EXERCISE DETAILS> The entries that follow include a run beginning at the line with "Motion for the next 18" and ending at the line with "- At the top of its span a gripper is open"; restate that run word for word and leave the rest out.

::: GIVEN RECORDS

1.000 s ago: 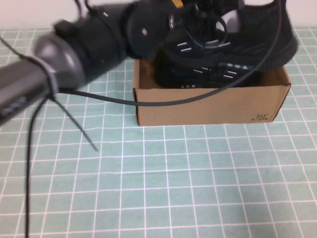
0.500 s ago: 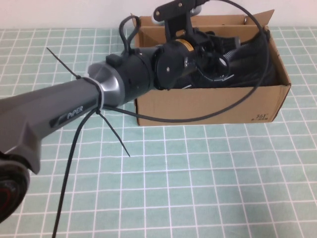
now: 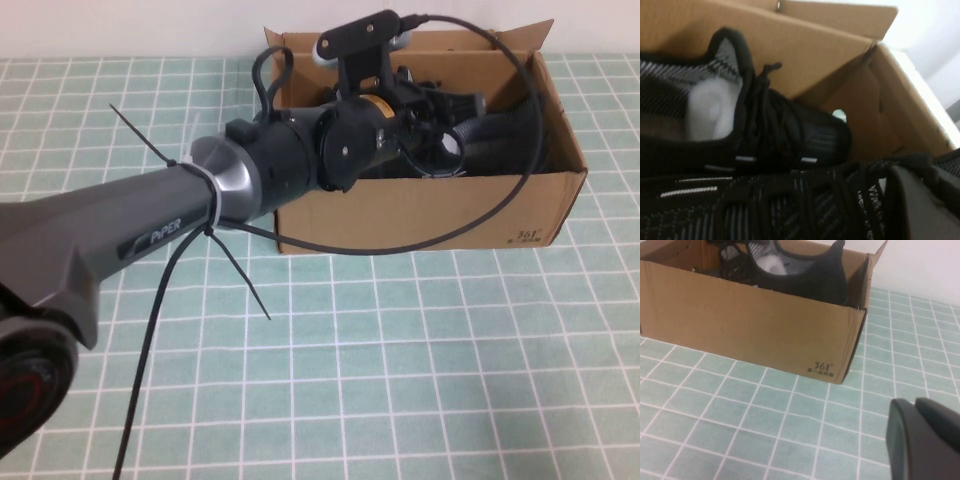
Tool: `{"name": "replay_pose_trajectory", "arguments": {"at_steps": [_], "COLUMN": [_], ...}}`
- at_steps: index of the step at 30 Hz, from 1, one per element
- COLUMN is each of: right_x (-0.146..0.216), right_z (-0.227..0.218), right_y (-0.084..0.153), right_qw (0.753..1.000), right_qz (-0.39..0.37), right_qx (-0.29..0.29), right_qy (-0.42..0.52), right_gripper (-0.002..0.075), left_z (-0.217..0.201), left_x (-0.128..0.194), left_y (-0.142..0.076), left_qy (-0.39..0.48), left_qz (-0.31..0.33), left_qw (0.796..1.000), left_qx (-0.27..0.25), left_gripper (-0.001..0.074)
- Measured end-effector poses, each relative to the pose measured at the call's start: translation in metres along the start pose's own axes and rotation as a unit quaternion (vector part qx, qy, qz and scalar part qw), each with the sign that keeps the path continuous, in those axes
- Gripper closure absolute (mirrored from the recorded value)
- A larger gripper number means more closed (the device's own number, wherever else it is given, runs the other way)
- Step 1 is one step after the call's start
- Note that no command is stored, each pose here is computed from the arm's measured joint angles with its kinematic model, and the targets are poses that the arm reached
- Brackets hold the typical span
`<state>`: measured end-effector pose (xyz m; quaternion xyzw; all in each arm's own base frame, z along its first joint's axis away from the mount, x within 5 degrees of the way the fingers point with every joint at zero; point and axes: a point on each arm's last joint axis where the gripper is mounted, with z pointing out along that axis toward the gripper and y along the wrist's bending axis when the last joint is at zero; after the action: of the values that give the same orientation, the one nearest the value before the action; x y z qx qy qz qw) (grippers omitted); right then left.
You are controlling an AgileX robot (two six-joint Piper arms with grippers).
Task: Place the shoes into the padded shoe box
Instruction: Place the shoe in the shoe box
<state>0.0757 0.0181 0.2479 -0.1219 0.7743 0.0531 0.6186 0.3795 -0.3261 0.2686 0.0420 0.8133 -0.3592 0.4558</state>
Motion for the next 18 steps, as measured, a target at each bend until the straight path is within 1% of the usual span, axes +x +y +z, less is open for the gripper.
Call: {"name": "replay_pose_trajectory", "arguments": {"at_steps": [8,12,14,18], "right_x": [0.0,0.0,0.0,0.0], "right_z": [0.0,0.0,0.0,0.0], "right_y": [0.0,0.0,0.0,0.0], "right_qw": [1.0,1.0,1.0,1.0], "right_qz": [0.004,0.006,0.006,0.007], "right_qx": [0.0,0.0,0.0,0.0], "right_qy": [0.0,0.0,0.0,0.0], "right_gripper": [0.0734,0.0734,0.0734,0.0734], "left_z": [0.01,0.011,0.008,0.003], "left_x": [0.014,0.015,0.011,0.004], "left_y": [0.009,0.011,0.011,0.017], "left_qy": [0.025,0.026,0.032,0.054], "left_qz": [0.0,-0.003,-0.007,-0.007], "left_qw": [1.0,1.0,0.999,0.998], "left_qx": [-0.013,-0.015,-0.016,-0.028], "left_gripper": [0.0729,0.0683,0.0659,0.0645]}}
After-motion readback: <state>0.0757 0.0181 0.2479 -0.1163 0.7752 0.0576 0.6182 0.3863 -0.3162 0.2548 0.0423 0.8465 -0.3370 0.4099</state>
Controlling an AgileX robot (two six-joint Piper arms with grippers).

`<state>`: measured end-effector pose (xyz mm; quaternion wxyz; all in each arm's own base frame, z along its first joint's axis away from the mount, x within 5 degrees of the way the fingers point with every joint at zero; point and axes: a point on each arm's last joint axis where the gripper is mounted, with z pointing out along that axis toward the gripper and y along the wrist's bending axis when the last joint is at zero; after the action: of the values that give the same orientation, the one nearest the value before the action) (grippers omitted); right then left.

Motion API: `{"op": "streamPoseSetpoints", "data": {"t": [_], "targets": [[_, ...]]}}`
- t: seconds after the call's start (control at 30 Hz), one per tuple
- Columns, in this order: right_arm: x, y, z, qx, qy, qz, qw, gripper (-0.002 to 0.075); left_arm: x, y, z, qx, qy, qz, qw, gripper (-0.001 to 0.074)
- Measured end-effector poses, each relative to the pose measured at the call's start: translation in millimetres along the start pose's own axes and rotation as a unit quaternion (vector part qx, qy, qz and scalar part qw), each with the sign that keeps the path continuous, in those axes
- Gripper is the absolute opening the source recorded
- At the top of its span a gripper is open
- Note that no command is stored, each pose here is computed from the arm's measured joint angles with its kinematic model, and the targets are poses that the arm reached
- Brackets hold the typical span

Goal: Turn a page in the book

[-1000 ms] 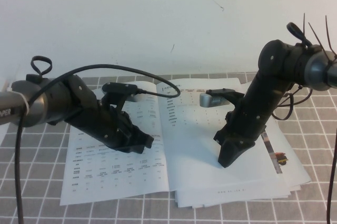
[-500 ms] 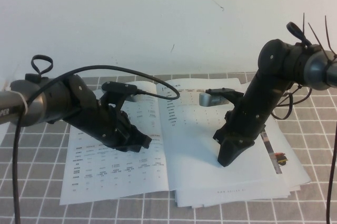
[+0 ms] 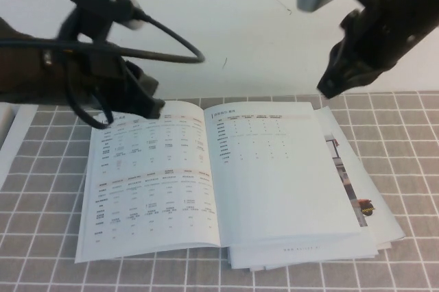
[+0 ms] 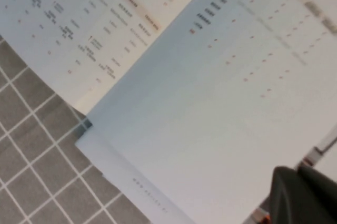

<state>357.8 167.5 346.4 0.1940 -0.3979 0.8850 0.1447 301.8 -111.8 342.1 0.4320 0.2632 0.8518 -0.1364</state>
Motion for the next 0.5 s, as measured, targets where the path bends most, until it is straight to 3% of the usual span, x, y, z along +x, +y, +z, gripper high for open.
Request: {"op": "streamPoseSetpoints", "data": {"t": [0.27,0.33,0.5], "targets": [[22.5,33.9,-114.0,0.115,-0.077,-0.021,0.990,-0.0001,-22.7,-26.9,-118.9,-0.034,-0.143,0.051,0.988,-0.0004],[37.3,47.3,-145.0,0.145,-0.102,-0.027,0.984,-0.0001,-17.4,-34.7,-146.5,-0.045,-0.172,0.064,0.982,-0.0004],[82.4,68.6,-170.8,0.182,-0.101,-0.018,0.978,-0.0001,15.8,-44.5,-174.5,-0.076,-0.205,0.080,0.972,-0.0004]]}}
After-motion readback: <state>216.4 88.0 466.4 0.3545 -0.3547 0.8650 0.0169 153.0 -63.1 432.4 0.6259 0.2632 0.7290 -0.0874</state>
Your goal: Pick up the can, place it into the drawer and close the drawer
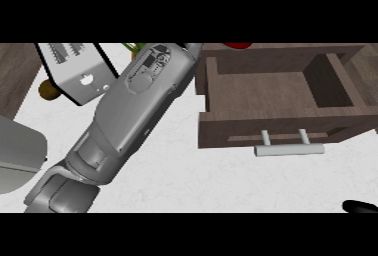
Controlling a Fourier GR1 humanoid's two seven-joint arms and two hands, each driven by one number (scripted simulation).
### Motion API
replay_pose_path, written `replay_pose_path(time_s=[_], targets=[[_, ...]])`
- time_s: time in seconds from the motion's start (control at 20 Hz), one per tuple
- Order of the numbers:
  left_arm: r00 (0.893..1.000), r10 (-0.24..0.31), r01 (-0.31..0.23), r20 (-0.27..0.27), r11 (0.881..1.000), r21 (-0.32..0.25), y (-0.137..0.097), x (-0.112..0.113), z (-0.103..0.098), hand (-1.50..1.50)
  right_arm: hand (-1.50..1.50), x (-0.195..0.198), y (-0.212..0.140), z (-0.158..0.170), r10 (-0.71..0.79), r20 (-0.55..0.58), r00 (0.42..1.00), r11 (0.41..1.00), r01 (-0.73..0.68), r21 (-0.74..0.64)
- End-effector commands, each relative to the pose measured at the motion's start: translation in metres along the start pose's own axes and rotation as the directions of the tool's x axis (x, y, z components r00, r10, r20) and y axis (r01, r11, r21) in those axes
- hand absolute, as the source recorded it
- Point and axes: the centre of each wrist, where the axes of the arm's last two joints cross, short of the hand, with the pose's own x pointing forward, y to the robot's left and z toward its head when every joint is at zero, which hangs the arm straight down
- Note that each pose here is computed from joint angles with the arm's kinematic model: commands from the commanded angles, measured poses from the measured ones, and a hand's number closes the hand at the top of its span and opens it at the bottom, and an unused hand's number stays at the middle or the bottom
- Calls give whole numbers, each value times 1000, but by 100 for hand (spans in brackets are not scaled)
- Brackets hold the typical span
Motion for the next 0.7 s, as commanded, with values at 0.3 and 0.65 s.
replay_pose_path(time_s=[0.3, 0.65], targets=[[997, -77, 77, -28, 997, 20, -30, 32, -15, 150, -150, -11, 0, -12, -18, 14, 1000, 1000, 18, 18], [993, -119, 120, -16, 991, 57, -30, 24, -21, 150, -150, 0, -13, -18, -4, 13, 1000, 999, 3, 46]])
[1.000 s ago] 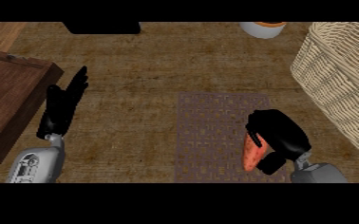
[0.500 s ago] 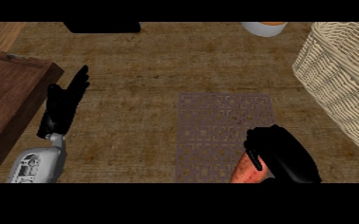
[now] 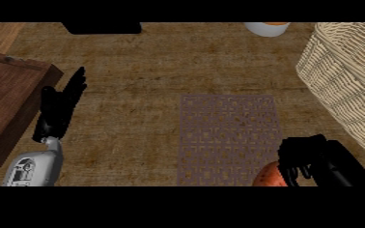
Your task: Pick the sweet potato from the placemat and place it in the basket
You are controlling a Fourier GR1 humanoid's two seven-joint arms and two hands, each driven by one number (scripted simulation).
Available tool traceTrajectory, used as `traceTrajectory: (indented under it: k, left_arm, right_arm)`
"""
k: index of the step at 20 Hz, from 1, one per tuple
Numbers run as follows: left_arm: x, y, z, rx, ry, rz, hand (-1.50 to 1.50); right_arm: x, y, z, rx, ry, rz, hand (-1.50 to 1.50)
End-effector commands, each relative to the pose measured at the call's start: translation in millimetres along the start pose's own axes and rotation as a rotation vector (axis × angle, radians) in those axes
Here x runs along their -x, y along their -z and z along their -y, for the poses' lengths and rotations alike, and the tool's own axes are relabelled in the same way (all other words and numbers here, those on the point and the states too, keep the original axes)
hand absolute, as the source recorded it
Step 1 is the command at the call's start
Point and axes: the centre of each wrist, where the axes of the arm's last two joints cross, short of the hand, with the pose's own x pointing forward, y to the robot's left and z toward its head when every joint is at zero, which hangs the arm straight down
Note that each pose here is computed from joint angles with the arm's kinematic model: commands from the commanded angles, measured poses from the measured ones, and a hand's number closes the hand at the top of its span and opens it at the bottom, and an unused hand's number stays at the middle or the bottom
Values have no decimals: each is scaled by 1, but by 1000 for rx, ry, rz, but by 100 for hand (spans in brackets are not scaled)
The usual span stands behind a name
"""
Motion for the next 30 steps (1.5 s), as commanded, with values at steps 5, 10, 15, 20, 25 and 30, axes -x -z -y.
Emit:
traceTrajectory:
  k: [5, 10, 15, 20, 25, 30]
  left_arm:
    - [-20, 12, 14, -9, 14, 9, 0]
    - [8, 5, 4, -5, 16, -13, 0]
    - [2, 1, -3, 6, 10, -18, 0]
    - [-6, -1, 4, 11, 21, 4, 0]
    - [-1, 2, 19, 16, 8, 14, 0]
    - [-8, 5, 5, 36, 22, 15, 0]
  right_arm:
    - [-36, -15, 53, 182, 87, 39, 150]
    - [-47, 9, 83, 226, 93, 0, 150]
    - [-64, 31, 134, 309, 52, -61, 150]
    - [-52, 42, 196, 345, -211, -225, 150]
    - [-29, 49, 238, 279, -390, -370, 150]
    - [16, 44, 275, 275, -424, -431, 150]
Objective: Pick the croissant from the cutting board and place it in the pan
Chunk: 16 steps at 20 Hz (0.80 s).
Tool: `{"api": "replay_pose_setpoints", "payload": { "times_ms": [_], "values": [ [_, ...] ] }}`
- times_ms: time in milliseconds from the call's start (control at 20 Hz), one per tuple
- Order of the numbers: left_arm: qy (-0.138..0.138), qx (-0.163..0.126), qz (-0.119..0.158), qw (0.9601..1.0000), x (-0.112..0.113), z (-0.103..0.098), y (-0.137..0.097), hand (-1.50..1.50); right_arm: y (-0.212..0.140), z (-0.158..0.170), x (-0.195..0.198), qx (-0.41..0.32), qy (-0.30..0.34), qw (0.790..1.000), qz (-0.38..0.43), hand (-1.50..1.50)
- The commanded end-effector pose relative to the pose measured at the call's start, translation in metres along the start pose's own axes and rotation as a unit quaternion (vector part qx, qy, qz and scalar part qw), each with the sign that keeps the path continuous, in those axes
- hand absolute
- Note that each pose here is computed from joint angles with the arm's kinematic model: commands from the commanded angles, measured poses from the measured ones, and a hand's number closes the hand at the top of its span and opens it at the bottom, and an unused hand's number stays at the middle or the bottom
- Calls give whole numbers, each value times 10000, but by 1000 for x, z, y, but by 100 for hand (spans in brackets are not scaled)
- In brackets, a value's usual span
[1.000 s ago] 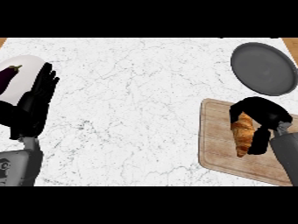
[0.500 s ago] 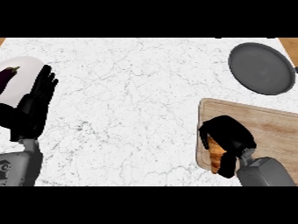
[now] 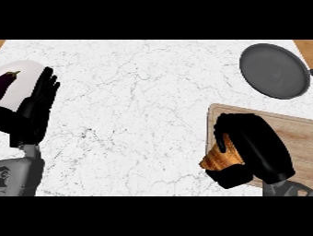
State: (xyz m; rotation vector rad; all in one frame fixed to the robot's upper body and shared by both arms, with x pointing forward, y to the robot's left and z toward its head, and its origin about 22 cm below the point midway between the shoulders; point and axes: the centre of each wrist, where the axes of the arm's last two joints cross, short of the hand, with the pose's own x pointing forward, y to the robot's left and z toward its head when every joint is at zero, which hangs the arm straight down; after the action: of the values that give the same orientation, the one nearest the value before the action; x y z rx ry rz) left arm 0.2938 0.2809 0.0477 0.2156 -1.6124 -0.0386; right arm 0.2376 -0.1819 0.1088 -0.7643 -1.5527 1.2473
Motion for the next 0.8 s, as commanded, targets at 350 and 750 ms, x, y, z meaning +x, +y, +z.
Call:
{"api": "replay_pose_setpoints", "payload": {
  "times_ms": [350, 750],
  "values": [
    [45, -79, 75, 9999, -10, 9, 8, 0, -59, -12, -54, -1593, 478, 9763, -1389, 150],
    [-91, -105, 102, 9999, 11, 14, -12, 0, -105, -49, -147, -1939, 1072, 9615, -1624, 150]
  ]
}}
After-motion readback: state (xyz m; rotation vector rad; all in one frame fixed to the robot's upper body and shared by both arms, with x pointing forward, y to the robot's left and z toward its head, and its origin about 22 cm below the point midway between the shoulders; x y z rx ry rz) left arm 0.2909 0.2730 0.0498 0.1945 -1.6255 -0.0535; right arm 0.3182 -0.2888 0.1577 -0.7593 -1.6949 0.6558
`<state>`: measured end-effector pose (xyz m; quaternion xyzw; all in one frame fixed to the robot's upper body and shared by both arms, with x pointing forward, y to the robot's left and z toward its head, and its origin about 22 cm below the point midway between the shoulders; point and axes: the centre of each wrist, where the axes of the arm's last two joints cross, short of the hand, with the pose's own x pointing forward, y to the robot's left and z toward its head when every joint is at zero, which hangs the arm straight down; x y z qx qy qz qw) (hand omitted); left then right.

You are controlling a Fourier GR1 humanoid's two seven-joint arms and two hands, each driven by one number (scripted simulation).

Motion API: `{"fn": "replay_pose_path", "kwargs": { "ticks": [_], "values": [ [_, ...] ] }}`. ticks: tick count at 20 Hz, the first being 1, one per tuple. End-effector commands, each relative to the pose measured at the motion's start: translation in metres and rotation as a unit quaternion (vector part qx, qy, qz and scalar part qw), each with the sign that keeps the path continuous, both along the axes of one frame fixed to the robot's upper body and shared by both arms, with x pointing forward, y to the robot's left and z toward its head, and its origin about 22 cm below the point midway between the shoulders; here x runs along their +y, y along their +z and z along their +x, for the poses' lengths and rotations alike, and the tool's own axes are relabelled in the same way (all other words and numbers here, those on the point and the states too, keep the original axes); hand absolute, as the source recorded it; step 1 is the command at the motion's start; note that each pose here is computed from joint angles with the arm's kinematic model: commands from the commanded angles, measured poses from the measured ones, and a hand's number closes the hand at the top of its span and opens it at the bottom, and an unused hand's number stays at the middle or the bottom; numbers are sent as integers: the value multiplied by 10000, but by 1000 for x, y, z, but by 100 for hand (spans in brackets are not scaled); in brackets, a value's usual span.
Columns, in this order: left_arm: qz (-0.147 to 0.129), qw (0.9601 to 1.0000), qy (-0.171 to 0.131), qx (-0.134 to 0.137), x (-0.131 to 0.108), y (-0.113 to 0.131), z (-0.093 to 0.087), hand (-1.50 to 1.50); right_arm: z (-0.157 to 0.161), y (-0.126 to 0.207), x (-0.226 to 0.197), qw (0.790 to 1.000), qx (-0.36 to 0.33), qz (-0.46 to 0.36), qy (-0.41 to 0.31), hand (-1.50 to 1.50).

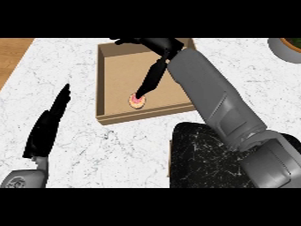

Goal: Pick the cupcake from the tray and place it in the cardboard box

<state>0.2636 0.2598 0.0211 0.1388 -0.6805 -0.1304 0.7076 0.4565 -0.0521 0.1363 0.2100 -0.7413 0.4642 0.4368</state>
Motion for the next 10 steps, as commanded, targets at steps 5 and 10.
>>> {"fn": "replay_pose_path", "kwargs": {
  "ticks": [5, 10],
  "values": [
    [-54, 10000, -13, -45, -8, 6, 6, 0, 19, 30, -51, 9873, 919, 1119, -659, -150],
    [26, 9999, -105, -132, -9, 5, 6, 0, 28, 47, -95, 9781, 898, 1244, -1408, -150]
  ]
}}
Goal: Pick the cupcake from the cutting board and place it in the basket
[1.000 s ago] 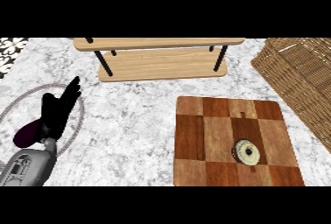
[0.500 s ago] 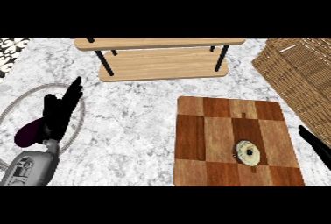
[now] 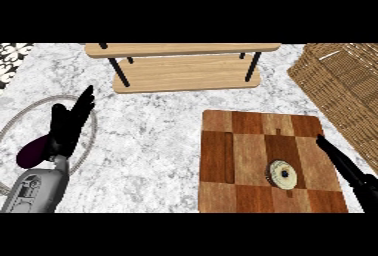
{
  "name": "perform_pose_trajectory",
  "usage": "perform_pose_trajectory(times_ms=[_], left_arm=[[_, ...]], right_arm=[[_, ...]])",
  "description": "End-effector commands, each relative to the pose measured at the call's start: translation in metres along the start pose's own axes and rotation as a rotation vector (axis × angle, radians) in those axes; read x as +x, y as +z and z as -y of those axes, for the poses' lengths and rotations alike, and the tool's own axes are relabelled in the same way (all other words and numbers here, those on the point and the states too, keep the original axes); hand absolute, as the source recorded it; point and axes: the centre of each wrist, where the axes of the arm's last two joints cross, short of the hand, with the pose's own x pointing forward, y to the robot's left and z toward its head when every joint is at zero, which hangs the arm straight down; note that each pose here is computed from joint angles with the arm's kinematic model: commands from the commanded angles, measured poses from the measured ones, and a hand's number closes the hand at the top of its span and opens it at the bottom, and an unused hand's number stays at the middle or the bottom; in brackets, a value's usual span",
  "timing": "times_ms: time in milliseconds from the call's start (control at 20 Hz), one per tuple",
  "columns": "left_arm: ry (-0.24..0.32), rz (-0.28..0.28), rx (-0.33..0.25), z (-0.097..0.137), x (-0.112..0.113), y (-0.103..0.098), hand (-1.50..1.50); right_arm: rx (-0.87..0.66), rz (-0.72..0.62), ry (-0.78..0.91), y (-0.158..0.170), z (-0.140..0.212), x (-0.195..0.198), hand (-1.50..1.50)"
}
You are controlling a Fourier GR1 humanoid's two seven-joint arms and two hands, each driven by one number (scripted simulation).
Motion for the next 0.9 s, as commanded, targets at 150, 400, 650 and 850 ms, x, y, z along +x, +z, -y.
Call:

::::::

SOLUTION TO THIS PROBLEM>
Motion for the next 18 steps, as measured, a target at each bend until the straight path is within 1% of the usual span, axes +x +y +z, less is open for the gripper.
Call: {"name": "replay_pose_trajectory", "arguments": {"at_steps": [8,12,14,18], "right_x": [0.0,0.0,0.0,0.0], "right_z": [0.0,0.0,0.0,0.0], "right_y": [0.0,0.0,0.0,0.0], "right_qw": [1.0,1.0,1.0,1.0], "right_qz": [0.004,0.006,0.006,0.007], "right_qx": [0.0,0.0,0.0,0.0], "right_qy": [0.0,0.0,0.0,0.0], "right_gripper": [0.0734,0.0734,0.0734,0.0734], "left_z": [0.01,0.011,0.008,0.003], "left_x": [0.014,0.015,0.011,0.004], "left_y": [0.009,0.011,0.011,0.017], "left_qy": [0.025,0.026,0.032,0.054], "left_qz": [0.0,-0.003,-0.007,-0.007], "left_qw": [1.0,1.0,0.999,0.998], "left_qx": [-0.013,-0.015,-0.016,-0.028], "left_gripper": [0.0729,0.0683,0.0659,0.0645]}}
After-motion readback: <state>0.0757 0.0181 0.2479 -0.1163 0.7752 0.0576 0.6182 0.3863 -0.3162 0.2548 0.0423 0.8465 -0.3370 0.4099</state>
Controlling an AgileX robot (two six-joint Piper arms with grippers).

`<state>`: measured end-effector pose (xyz mm; quaternion wxyz; all in each arm's own base frame, z along its first joint's axis away from the mount, x within 5 degrees of the way the fingers point with every joint at zero; point and axes: a point on each arm's last joint axis where the gripper is mounted, with z pointing out along that axis toward the gripper and y along the wrist's bending axis when the last joint is at zero; after the action: of the values that give the same orientation, the one nearest the value before the action) (grippers omitted); right then left.

Motion API: `{"op": "streamPoseSetpoints", "data": {"t": [_], "targets": [[_, ...]]}}`
- t: seconds after the call's start (control at 30 Hz), one per tuple
- Columns, in this order: right_arm: x, y, z, qx, qy, qz, qw, gripper (-0.002 to 0.075); left_arm: x, y, z, qx, qy, qz, qw, gripper (-0.001 to 0.074)
- Measured end-effector poses, each relative to the pose measured at the call's start: translation in millimetres along the start pose's own axes and rotation as a unit quaternion (vector part qx, qy, qz and scalar part qw), each with the sign that keeps the path continuous, in those axes
- Gripper is the absolute opening the source recorded
- At the top of its span a gripper is open

The output for this exercise is finished.